The formula for the value score could be:

  • Value Score = (P/E ratio * 0.5) + (P/B ratio * 0.5)

Calculate Scores

Apply the model to calculate value scores for both stocks:

  • Stock A Value Score: (8 * 0.5) + (0.9 * 0.5) = 4.45
  • Stock B Value Score: (20 * 0.5) + (3.5 * 0.5) = 11.75


Backtest the model using historical data to be sure it accurately identifies undervalued stocks and predicts positive returns.

Assume backtesting results support the model’s validity.

Step 3: Trade Execution

Position Sizing

Determine the amount to trade based on portfolio allocation and risk management principles.
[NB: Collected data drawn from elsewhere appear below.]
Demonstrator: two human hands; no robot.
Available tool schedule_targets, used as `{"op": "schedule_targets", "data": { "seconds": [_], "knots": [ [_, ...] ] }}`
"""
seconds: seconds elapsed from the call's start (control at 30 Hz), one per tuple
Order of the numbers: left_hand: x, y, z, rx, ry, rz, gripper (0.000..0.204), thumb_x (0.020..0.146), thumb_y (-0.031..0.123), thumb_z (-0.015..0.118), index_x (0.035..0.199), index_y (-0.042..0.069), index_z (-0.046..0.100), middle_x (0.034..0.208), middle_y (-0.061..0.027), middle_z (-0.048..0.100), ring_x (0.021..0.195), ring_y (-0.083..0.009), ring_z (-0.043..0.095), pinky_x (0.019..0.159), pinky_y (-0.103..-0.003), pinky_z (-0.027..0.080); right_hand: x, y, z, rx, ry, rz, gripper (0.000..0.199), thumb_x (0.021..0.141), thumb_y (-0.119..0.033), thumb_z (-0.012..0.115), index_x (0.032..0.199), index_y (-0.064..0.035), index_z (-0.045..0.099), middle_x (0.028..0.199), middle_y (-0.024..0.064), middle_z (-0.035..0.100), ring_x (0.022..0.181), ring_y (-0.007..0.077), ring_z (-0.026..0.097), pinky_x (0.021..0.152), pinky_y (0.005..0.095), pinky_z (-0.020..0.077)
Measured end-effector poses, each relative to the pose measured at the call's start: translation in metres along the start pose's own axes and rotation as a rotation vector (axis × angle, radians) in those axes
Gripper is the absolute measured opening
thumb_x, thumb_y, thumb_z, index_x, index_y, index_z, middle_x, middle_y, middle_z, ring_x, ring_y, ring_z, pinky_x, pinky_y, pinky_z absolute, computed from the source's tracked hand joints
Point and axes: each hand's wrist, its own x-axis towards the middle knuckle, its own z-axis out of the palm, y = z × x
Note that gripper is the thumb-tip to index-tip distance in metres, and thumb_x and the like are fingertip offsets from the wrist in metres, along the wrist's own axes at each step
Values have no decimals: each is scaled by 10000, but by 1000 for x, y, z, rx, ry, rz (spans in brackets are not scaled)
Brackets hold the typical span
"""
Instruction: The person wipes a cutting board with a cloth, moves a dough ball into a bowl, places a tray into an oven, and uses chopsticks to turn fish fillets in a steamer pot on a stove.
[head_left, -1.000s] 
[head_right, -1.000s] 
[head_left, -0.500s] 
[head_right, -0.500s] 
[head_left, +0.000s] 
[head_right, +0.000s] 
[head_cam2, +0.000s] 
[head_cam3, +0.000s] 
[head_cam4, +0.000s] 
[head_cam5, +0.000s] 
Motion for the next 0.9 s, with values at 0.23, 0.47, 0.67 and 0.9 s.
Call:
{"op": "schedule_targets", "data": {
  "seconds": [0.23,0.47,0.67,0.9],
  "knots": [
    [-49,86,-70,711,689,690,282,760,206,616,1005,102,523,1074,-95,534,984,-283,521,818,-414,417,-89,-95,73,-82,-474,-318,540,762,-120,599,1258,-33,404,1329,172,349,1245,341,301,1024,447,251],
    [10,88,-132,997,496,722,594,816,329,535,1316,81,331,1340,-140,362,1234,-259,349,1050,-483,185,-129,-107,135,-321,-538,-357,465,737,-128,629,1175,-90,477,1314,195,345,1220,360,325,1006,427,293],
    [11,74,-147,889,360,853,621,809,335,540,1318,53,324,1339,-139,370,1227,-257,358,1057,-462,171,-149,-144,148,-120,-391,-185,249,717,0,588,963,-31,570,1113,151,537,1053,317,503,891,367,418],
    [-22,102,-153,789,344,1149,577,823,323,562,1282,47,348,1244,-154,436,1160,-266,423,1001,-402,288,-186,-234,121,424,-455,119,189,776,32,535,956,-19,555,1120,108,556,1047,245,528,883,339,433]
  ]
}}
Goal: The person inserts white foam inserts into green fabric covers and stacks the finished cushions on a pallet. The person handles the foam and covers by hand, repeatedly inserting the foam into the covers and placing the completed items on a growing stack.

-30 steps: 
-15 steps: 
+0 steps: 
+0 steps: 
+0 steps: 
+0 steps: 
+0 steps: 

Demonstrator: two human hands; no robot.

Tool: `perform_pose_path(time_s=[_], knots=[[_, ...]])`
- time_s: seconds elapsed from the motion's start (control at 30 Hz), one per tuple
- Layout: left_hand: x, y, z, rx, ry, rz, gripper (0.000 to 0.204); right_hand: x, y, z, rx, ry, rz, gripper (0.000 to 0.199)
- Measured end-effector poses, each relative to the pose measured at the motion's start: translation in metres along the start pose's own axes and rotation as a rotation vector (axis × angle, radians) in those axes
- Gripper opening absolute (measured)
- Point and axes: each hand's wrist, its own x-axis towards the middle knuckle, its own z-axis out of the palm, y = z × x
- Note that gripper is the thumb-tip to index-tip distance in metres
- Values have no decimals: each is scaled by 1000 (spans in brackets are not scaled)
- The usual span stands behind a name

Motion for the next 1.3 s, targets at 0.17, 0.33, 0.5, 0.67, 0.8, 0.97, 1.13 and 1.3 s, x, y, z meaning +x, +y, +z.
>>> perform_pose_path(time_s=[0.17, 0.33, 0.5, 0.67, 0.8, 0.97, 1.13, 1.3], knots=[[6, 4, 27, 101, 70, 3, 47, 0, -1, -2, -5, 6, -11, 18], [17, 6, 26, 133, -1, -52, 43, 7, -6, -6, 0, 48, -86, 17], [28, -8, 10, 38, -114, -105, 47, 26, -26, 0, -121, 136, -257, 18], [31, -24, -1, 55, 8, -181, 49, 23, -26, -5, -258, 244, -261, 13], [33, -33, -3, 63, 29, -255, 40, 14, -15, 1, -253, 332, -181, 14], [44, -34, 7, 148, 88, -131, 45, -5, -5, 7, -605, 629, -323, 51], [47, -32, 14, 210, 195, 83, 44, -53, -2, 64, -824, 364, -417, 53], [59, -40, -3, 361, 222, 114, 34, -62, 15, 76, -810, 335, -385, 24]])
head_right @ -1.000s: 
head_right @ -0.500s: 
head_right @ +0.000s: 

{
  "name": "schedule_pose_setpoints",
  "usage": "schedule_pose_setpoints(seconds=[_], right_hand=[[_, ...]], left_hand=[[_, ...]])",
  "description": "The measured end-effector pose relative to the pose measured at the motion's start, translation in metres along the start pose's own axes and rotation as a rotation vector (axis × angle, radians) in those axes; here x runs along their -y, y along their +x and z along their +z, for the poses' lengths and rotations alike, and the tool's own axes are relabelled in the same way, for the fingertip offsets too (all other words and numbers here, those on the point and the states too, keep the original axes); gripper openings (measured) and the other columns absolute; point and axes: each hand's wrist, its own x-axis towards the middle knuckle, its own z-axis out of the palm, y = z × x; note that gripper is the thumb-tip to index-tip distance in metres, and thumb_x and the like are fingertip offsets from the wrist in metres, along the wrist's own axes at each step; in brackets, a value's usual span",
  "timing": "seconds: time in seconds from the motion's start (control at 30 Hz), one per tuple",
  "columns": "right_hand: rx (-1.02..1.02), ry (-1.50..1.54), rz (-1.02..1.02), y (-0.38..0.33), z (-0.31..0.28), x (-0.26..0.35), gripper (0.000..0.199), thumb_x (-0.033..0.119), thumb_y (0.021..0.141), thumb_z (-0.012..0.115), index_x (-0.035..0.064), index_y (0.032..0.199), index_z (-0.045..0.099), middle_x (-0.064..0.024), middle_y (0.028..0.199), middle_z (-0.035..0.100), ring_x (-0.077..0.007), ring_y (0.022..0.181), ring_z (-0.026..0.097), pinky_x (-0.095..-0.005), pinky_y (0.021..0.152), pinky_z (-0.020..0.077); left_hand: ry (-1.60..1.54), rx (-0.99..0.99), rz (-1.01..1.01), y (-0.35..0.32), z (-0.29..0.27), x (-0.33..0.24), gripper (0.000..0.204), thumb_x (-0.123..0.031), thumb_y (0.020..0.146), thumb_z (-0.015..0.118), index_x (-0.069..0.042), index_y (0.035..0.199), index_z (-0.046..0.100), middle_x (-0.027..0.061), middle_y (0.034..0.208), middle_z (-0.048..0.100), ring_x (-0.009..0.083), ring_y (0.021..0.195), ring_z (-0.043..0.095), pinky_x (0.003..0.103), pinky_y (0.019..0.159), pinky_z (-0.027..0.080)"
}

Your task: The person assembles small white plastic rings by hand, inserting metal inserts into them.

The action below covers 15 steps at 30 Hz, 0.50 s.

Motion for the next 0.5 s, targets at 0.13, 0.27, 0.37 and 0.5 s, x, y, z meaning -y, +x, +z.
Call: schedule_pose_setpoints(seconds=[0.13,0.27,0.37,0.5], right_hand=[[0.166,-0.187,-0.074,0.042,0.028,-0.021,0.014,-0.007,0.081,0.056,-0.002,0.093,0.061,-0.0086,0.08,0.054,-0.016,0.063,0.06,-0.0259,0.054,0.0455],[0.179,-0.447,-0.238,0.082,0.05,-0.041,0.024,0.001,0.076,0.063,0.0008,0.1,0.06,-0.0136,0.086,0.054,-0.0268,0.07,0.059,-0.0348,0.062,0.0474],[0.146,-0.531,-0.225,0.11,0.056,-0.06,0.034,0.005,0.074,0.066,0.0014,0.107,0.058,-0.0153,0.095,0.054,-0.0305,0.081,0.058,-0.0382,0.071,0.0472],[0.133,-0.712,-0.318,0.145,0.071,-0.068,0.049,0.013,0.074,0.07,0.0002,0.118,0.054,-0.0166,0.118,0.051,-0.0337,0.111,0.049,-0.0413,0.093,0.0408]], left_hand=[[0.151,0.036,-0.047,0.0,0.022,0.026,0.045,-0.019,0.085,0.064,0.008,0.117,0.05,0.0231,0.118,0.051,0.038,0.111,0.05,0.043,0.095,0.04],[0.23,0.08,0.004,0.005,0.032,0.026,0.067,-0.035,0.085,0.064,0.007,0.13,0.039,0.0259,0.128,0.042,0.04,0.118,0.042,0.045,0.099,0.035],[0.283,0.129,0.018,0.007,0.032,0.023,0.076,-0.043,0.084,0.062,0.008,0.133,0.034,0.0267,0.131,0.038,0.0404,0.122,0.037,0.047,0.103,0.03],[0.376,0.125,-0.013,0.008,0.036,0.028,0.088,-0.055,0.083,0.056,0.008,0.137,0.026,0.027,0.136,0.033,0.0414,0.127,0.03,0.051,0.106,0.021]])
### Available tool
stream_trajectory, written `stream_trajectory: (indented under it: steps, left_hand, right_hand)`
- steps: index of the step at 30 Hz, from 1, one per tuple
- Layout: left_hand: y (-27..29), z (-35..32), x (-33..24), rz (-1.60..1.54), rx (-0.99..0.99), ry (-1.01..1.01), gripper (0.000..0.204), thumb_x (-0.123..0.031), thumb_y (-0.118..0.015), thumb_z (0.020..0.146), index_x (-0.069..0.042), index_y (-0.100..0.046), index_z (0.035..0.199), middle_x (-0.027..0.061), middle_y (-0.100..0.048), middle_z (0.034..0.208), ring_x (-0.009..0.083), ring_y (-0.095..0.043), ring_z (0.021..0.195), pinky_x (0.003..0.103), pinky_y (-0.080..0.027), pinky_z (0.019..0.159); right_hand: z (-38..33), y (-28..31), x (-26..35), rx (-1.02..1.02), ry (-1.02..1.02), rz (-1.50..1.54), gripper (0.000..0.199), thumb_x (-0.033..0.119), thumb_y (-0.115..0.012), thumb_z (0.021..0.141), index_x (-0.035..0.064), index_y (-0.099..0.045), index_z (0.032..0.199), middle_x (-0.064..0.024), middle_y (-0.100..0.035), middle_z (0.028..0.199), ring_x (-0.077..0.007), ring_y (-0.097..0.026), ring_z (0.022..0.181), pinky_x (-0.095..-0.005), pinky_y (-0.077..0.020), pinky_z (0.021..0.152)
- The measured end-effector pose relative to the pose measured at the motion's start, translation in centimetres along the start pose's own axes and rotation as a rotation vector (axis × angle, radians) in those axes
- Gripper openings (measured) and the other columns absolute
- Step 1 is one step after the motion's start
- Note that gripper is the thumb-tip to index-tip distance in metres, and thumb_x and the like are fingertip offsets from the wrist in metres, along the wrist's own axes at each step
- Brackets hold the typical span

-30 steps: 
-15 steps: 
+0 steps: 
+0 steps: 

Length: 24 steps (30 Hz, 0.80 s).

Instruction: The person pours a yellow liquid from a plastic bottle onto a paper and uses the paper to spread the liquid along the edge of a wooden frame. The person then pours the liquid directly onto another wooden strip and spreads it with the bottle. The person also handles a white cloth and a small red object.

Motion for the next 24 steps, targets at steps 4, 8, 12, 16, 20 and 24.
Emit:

Assume a total investment capital of $100,000, with 50% allocated to this strategy.

Allocate Funds

  • Total Allocation = $50,000
  • Stock A Allocation = $50,000 (since it is identified as undervalued)

Trade Placement

  • Current Price of Stock A = $40 per share
  • Number of Shares to Purchase: $50,000 / $40 per share = 1,250 shares
  • Execute Trade: Place a buy order for 1,250 shares of Stock A at $40 per share.

Step 4: Risk Management and Monitoring

Set Stop-Loss Order

To manage risk, set a stop-loss order at 10% below the purchase price. For Stock A, this would be:

  • Stop-Loss Price: $40 – ($40 * 0.10) = $36 per share

Monitor Performance

Regularly review the performance of Stock A, re-evaluate its value metrics, and adjust the position as needed based on new data and market conditions.

Rebalance Portfolio

Periodically rebalance the portfolio to maintain the desired allocation and manage overall risk.